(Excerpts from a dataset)
---

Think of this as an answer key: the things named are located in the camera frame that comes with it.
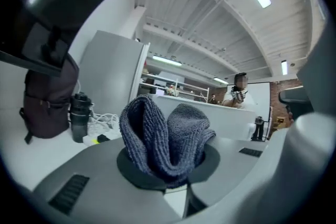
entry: man
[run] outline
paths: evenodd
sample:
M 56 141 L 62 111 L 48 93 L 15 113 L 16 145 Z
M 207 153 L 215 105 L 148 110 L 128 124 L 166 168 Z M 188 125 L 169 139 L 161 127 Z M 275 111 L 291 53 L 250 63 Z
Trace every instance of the man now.
M 211 99 L 208 101 L 209 104 L 217 104 L 216 95 L 211 94 Z
M 246 73 L 236 74 L 234 80 L 235 85 L 232 87 L 231 92 L 225 94 L 222 105 L 255 111 L 255 102 L 247 90 L 247 81 Z

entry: white ceiling
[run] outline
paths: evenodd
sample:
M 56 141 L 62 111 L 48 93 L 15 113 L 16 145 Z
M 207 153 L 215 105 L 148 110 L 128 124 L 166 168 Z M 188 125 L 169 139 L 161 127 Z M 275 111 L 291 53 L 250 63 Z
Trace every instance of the white ceiling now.
M 183 70 L 210 81 L 248 72 L 250 79 L 277 77 L 304 64 L 312 47 L 311 0 L 135 0 L 146 8 L 142 40 L 149 56 L 176 57 Z

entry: black water bottle
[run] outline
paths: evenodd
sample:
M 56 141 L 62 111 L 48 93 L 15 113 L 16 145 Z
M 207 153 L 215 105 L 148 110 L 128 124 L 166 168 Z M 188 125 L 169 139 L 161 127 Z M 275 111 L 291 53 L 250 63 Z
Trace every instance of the black water bottle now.
M 91 100 L 83 92 L 71 97 L 70 120 L 72 139 L 83 143 L 83 137 L 88 134 Z

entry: black vent grille
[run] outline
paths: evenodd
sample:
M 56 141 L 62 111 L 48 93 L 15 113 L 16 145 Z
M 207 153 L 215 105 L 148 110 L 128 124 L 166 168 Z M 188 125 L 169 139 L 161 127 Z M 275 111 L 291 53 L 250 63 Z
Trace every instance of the black vent grille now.
M 82 175 L 72 176 L 69 181 L 66 182 L 64 187 L 49 202 L 49 204 L 68 215 L 88 181 L 89 177 Z
M 262 151 L 258 151 L 258 150 L 252 150 L 251 148 L 242 148 L 240 151 L 240 153 L 246 154 L 246 155 L 250 155 L 253 157 L 260 157 L 262 154 Z

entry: dark maroon backpack
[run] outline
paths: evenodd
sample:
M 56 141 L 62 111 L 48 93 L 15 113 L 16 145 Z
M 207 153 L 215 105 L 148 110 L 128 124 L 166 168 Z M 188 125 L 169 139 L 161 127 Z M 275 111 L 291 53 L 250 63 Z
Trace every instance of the dark maroon backpack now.
M 78 73 L 70 55 L 64 61 L 60 77 L 27 72 L 24 107 L 20 110 L 28 129 L 27 143 L 32 136 L 52 138 L 69 128 L 68 110 Z

---

**Exercise goal**
Would you transcribe each of the entries exactly, skipping the pictures?

**Exercise solution**
Think of this as an answer key: the things named are located in the camera frame that comes with it.
entry: man
[run] outline
paths: evenodd
sample:
M 56 141 L 62 111 L 48 93 L 15 113 L 16 145 Z
M 207 153 L 215 105 L 148 110 L 128 124 L 166 168 Z M 188 125 L 169 139 L 161 127 Z M 275 111 L 291 53 L 250 63 Z
Trace every instance of the man now.
M 211 99 L 208 101 L 209 104 L 217 104 L 216 95 L 211 94 Z
M 246 73 L 236 74 L 234 80 L 235 85 L 232 87 L 231 92 L 225 94 L 222 105 L 255 111 L 255 102 L 247 90 L 247 81 Z

entry: white ceiling
[run] outline
paths: evenodd
sample:
M 56 141 L 62 111 L 48 93 L 15 113 L 16 145 Z
M 207 153 L 215 105 L 148 110 L 128 124 L 166 168 Z M 188 125 L 169 139 L 161 127 Z M 275 111 L 291 53 L 250 63 Z
Trace every instance of the white ceiling now.
M 183 70 L 210 81 L 248 72 L 250 79 L 277 77 L 304 64 L 312 47 L 311 0 L 135 0 L 146 8 L 142 40 L 149 56 L 176 57 Z

entry: black water bottle
[run] outline
paths: evenodd
sample:
M 56 141 L 62 111 L 48 93 L 15 113 L 16 145 Z
M 207 153 L 215 105 L 148 110 L 128 124 L 166 168 Z M 188 125 L 169 139 L 161 127 Z M 275 111 L 291 53 L 250 63 Z
Trace every instance of the black water bottle now.
M 91 100 L 83 92 L 71 97 L 70 120 L 72 139 L 83 143 L 83 137 L 88 134 Z

entry: black vent grille
[run] outline
paths: evenodd
sample:
M 56 141 L 62 111 L 48 93 L 15 113 L 16 145 Z
M 207 153 L 215 105 L 148 110 L 128 124 L 166 168 Z M 188 125 L 169 139 L 161 127 Z M 275 111 L 291 53 L 250 63 Z
Trace every instance of the black vent grille now.
M 82 175 L 72 176 L 69 181 L 66 182 L 64 187 L 49 202 L 49 204 L 68 215 L 88 181 L 89 177 Z
M 262 151 L 258 151 L 258 150 L 252 150 L 251 148 L 242 148 L 240 151 L 240 153 L 246 154 L 246 155 L 250 155 L 253 157 L 260 157 L 262 154 Z

entry: dark maroon backpack
[run] outline
paths: evenodd
sample:
M 56 141 L 62 111 L 48 93 L 15 113 L 16 145 Z
M 207 153 L 215 105 L 148 110 L 128 124 L 166 168 Z M 188 125 L 169 139 L 161 127 Z M 275 111 L 291 53 L 250 63 Z
Trace every instance of the dark maroon backpack now.
M 78 73 L 70 55 L 64 61 L 60 77 L 27 72 L 24 107 L 20 110 L 28 129 L 27 143 L 32 136 L 52 138 L 69 128 L 68 110 Z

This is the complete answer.